* TASK INSTRUCTIONS
A single number is the whole answer: the tally of lines in the data below that include the word "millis".

=-=-=-=-=

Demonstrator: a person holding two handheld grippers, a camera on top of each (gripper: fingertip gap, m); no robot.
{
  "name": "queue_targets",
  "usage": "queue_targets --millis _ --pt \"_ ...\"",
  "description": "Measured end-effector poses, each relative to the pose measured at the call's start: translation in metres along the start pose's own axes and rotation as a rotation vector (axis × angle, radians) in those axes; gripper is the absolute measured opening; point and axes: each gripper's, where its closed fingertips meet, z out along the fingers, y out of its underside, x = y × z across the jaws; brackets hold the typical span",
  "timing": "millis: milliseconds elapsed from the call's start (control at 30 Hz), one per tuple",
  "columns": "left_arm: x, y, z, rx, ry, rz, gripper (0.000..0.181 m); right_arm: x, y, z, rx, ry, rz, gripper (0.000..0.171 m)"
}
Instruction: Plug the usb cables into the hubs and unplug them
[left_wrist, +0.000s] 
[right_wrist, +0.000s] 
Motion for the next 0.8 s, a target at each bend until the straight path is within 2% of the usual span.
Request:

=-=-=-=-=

* WRITTEN ANSWER
2